Data for 8800 GTS 512 provided by Aleš Koval.
Optimal numbers of threads per block are clearly identifiable.
This number is best determined experimentally (e.g., from plots such as the ones above), as it depends on the details of the algorithm, the actual device on which it's running, its memory access patterns, etc. It's difficult to get it right from theory only — e.g., note the significant difference between the best choices for calc and search modes, even though the algorithms are the same up until the very last line of their respective kernels.

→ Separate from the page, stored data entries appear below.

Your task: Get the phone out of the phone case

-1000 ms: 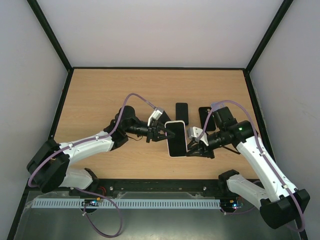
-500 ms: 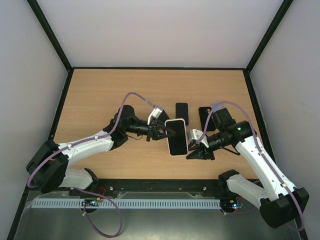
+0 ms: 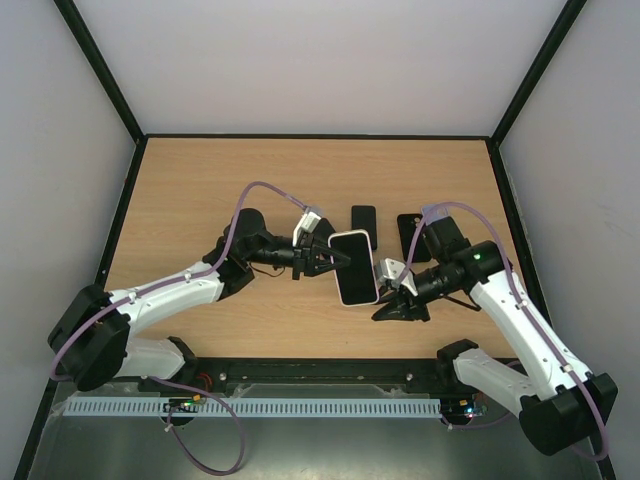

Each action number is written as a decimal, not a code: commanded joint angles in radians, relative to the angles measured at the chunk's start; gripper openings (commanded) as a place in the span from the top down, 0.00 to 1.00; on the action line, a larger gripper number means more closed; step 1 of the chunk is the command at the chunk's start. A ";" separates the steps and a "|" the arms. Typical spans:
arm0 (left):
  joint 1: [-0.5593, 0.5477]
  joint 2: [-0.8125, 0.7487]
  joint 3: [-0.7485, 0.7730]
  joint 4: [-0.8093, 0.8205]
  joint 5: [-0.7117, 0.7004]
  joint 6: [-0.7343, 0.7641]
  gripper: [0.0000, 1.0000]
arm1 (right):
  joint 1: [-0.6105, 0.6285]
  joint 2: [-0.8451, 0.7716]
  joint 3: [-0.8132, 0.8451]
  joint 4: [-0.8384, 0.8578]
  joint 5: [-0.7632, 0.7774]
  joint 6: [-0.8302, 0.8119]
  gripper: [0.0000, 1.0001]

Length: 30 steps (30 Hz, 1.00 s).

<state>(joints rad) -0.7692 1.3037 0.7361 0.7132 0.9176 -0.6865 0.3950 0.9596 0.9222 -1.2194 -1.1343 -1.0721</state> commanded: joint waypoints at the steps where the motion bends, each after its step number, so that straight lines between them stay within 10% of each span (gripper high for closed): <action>1: -0.001 -0.028 0.047 0.059 0.016 0.017 0.98 | 0.005 0.019 0.026 -0.009 -0.040 0.018 0.69; 30: -0.053 -0.044 0.093 -0.114 0.085 0.094 0.98 | 0.007 0.077 0.102 -0.041 -0.028 0.009 0.88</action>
<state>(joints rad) -0.7975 1.3006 0.7921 0.5900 0.9463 -0.6281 0.4011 1.0386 0.9932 -1.2575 -1.1465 -1.0695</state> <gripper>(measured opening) 0.087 0.151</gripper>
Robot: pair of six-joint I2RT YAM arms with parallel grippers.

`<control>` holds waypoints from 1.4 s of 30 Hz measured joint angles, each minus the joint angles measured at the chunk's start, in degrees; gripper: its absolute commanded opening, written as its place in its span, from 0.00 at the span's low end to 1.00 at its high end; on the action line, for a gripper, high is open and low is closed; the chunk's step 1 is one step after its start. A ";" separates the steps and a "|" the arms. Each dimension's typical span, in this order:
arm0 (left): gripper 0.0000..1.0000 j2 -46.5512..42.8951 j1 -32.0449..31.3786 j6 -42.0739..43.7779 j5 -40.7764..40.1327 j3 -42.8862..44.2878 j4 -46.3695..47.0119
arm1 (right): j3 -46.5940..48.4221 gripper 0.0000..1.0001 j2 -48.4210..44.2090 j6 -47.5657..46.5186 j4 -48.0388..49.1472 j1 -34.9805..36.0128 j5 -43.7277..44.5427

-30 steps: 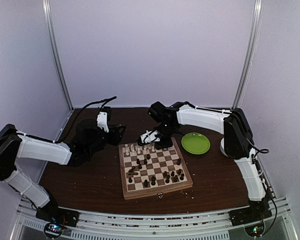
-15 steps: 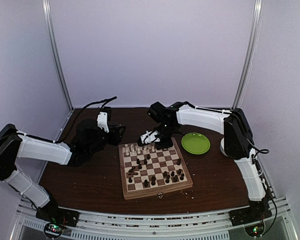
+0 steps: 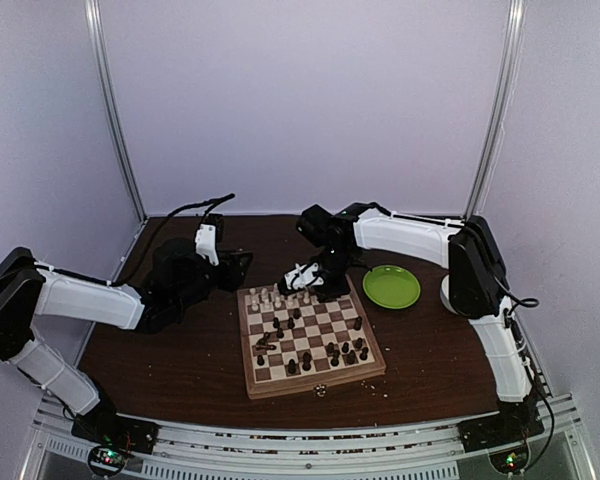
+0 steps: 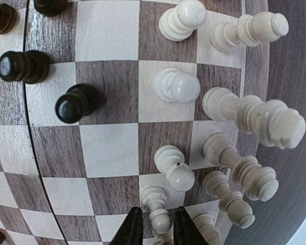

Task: Set up the chess pieces on the board
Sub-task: Adjust the pawn at c2, then pick up the pawn from the chessboard.

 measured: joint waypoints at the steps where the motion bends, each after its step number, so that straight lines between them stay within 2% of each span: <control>1: 0.46 0.04 0.00 0.00 0.07 0.02 0.00 | 0.00 0.25 0.00 0.02 -0.11 0.00 0.13; 12: 0.46 0.31 0.00 0.00 0.24 0.17 -0.02 | -0.52 0.30 -2.95 1.60 -1.77 0.00 -0.11; 17: 0.44 0.28 -0.13 0.02 1.97 1.62 -1.84 | -7.69 0.32 -15.76 4.94 -0.85 0.00 -3.17; 19: 0.43 0.28 -0.46 0.28 3.37 3.28 -4.37 | -13.27 0.32 -24.26 7.02 0.63 -0.07 -5.40; 25: 0.40 0.31 -5.53 4.20 7.13 16.04 -25.44 | -32.70 0.34 -45.18 15.87 8.31 -1.79 -11.52; 29: 0.39 1.90 -9.11 6.10 8.96 25.07 -41.68 | -45.35 0.36 -52.04 21.84 13.77 -6.32 -17.31; 32: 0.38 6.80 -11.04 7.19 9.92 32.81 -53.68 | -51.91 0.36 -54.60 24.76 16.79 -9.57 -20.63; 36: 0.37 14.43 -12.37 8.02 9.57 39.60 -65.51 | -53.86 0.36 -56.26 27.52 19.80 -12.15 -23.61; 42: 0.37 18.91 -13.27 8.17 7.93 41.92 -75.97 | -53.83 0.36 -57.16 28.15 22.32 -12.37 -27.74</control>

The optimal number of threads per block turns out to be 63 for the calc algorithm. This is suspiciously close to 64, but is not 64 (in fact, with 64 threads per block the performance drops dramatically). Here's why: the multiprocessors are maximally utilized when a) the number of threads in the block is a multiple of 32 (the warp size), b) when the number of threads in a block is equal to at least a few warp sizes, and c) when there are multiple blocks sharing the same multiprocessor. However, as each thread requires 64 bytes of (dynamically allocated) shared memory allocated from a pool common to all threads running on the same MP, their number is limited by the total shared memory present (16384 bytes). Naively, given 16384 / (64*64) = 4, 64 threads per block should be perfect, fitting two blocks each having two warps, on a single MP. However, the devil is in the details: this calculation does not take into account a small per-block shared memory overhead (~32 bytes) reserved to pass the function parameters to the kernel. With that, the above case is actually becomes the worst case scenario, as only one block can be fitted to an MP, thus requiring serial execution of the second block while nearly half of the shared memory remains empty.